Los datos del Barómetro Semestral del Ayuntamiento de Barcelona revelan que la preocupación de los barceloneses por la inseguridad ha crecido en los últimos seis meses y ha pasado del 6 al 21 por ciento, en la fase final del mandato de Ada Colau al frente del consistorio.
Pero el primer Teniente de Alcalde, Gerardo Pisarello, no ha hecho autocrítica sobre esta sensación de inseguridad y ha exculpado al equipo de gobierno municipal del que forma parte con excusas diversas.
Pisarello, que en breve dejará el gobierno municipal para ser candidato al Parlamento Europeo, ha culpado a las «fuerzas de la derecha» de un intento «deliberado de crear» un «estado de alarma» mientras propone «alternativas irresponsables y demagógicas».

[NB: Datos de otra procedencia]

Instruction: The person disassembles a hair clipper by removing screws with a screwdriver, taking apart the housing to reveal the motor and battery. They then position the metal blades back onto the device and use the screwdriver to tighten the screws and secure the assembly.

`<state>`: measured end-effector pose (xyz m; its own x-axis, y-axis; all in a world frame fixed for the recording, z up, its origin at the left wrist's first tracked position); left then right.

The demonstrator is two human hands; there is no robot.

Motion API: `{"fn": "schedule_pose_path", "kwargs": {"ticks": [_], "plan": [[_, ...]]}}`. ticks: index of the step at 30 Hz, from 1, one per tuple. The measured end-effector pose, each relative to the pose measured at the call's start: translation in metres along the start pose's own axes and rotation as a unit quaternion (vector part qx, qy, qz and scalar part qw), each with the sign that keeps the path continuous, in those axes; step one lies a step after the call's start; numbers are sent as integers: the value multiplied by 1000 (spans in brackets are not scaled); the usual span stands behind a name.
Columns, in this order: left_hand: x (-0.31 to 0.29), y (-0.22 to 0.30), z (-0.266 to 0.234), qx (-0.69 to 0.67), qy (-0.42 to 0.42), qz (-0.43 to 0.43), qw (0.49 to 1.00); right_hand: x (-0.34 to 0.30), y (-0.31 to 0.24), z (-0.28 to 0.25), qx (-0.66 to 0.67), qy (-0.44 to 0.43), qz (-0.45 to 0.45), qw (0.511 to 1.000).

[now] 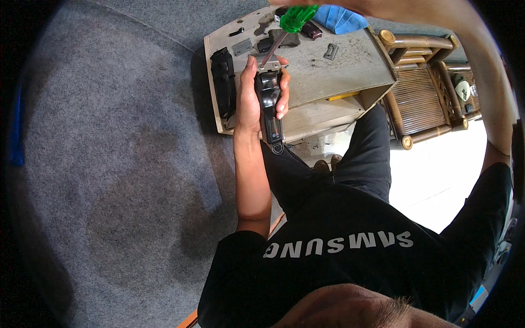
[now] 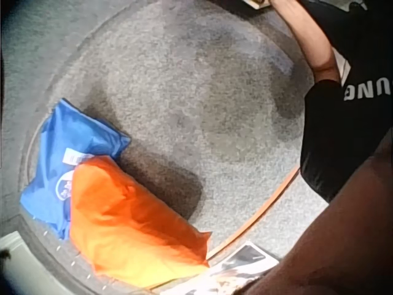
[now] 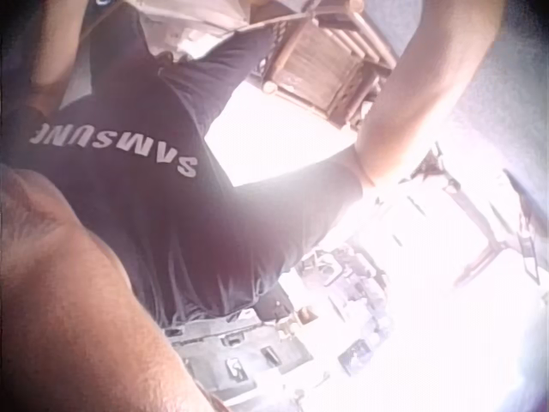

También ha relacionado la preocupación por la inseguridad ciudadana a los cambios en los Mossos d’Esquadra con motivo de la aplicación del artículo 155, porque «en poco tiempo el cuerpo de los Mossos tuvo tres consellers y tres jefes de policía».
Y no se ha dejado la masacre de Las Ramblas: «La percepción de inseguridad también tiene que ver con los atentados del año 2017, que han obligado a destinar más efectivos en materia de terrorismo» y han crecido «pequeños delitos» como «los hurtos» y «el fenómeno de los narcopisos».
El equipo de gobierno de Colau ha protagonizado diversas polémicas con la Guardia Urbana, y muchos de sus agentes están desmoralizados por la falta de apoyo, tanto político como económico, de la alcaldesa con la policía municipal. De eso no habló Pisarello.